Alle spalle di queste formazioni, si trovano quelle in corsa per non retrocedere, una lotta che vede impegnate anche squadre insospettabili alla vigilia come il Sassuolo, alle prese con una transizione dalle idee di Eusebio Di Francesco a quelle di Christian Bucchi che si sta rivelando più tormentata del previsto per i neroverdi. L’attacco stenta a produrre palle gol nitide, e l’infortunio di Berardi – out un mese – non fa che peggiorare la situazione. Rischia grosso anche il Genoa, che riflette sulle possibili alternative a Juric, di certo non il principale responsabile delle difficoltà dei rossoblù, indeboliti una volta di più in sede di mercato.

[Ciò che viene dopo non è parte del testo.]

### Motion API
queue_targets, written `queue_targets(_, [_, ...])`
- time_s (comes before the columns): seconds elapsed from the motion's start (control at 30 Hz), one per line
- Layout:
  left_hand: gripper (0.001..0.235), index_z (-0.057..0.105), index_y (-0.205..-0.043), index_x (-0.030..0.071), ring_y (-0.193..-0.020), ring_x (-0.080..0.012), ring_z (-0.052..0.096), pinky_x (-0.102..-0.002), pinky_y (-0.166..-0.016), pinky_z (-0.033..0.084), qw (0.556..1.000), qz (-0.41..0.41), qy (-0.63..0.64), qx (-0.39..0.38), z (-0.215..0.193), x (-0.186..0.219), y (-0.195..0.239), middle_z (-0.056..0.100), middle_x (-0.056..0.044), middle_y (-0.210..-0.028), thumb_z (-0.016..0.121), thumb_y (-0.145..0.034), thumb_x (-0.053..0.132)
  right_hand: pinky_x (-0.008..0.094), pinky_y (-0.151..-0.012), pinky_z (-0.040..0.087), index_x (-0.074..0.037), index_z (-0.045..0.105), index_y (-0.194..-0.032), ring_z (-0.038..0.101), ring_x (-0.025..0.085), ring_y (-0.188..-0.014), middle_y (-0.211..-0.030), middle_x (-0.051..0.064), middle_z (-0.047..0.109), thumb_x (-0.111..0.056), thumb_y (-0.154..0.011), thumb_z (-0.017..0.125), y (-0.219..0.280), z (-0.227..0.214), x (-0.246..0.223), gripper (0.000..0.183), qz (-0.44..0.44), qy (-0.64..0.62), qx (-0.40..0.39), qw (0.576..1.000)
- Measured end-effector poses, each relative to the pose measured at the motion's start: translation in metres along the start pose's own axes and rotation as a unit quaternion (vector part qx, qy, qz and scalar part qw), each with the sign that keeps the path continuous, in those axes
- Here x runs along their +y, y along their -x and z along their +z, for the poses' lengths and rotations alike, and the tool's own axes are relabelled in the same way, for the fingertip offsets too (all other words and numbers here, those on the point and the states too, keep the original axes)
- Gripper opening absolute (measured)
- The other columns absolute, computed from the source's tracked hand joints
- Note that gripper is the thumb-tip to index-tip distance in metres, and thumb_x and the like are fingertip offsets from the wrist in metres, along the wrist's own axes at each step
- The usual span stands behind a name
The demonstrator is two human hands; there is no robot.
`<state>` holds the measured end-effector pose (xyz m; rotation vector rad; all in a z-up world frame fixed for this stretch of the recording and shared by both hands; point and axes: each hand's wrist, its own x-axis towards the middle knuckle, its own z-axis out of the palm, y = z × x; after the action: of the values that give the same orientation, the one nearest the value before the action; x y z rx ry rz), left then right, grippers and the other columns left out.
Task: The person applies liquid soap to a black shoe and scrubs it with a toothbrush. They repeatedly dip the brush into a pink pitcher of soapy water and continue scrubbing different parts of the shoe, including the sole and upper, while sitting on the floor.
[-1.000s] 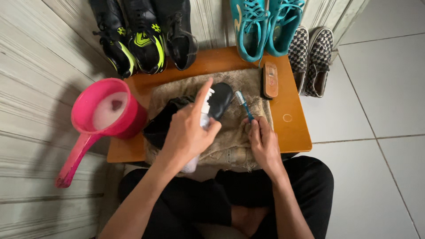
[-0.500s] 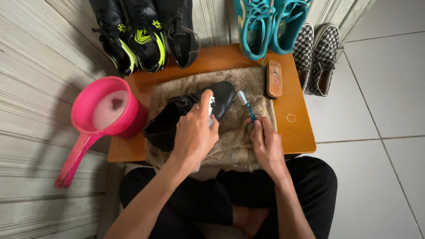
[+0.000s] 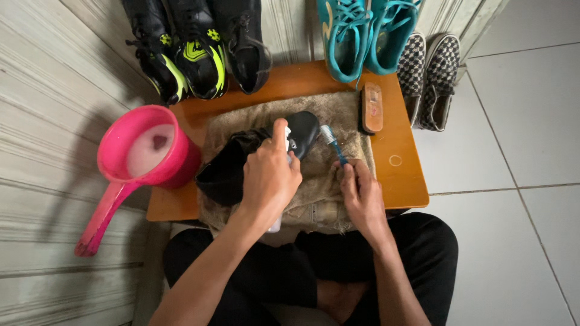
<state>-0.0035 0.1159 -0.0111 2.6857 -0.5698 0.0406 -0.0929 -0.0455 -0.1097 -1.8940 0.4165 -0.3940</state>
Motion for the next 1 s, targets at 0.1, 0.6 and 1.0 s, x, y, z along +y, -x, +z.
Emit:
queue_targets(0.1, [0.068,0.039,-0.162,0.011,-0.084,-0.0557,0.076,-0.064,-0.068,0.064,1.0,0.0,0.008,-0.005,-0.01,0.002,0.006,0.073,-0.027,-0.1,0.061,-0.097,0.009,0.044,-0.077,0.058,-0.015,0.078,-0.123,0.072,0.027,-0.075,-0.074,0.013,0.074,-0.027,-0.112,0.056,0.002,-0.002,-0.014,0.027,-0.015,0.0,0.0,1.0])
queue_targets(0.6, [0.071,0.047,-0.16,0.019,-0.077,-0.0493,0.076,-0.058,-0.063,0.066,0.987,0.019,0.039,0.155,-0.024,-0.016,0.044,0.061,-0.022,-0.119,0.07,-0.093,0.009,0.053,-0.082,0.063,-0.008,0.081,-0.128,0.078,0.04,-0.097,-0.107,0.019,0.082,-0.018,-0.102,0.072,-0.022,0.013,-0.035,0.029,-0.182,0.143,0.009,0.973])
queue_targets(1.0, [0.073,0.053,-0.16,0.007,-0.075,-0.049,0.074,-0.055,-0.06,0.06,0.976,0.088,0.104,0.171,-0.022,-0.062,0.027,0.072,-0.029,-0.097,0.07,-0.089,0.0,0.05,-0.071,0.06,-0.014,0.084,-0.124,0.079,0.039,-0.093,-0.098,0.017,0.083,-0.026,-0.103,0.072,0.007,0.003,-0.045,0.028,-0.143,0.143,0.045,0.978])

Come ogni regola, però, ci dev’essere un’eccezione per confermarla, e per quanto riguarda questa rigida tripartizione l’unica mina vagante è rappresentata dalla Sampdoria, che, con una gara in meno, ha la possibilità di rientrare sulle prime cinque della classe, una volta recuperata la partita con la Roma, rinviata a metà settembre a causa del maltempo che si abbatté su Genova. Il club del presidente Ferrero rappresenta un modello virtuoso, capace ogni anno di operare molto bene sul fronte del mercato in uscita e poi di sostituire i partenti con investimenti mirati, per unire risultati nell’immediato e plusvalenze future.
Il bacino privilegiato della coppia Osti-Pradè, negli ultimi anni, è diventato l’Est Europa, dove i dirigenti doriani hanno pescato i vari Skriniar, Schick, Linetty e Kownacki. Da sottolineare l’ottimo impatto di Duvan Zapata e Ivan Strinic, arrivati negli ultimi giorni di mercato dal Napoli ma subito calatisi al meglio nella nuova realtà, e la crescita delle mezze ali Linetty e Praet, dopo una prima stagione di ambientamento nel nostro campionato fatta di luci e ombre. La grande conferma del reparto è invece Torreira, autore di una doppietta da cineteca nella sfida di Marassi con il Chievo e finalmente in odore di nazionale, dopo esser stato a lungo ignorato dal commissario tecnico dell’Uruguay Tabarez. Sabato c’è il derby della Lanterna, e la metà doriana della città può tornare a sognare l’Europa.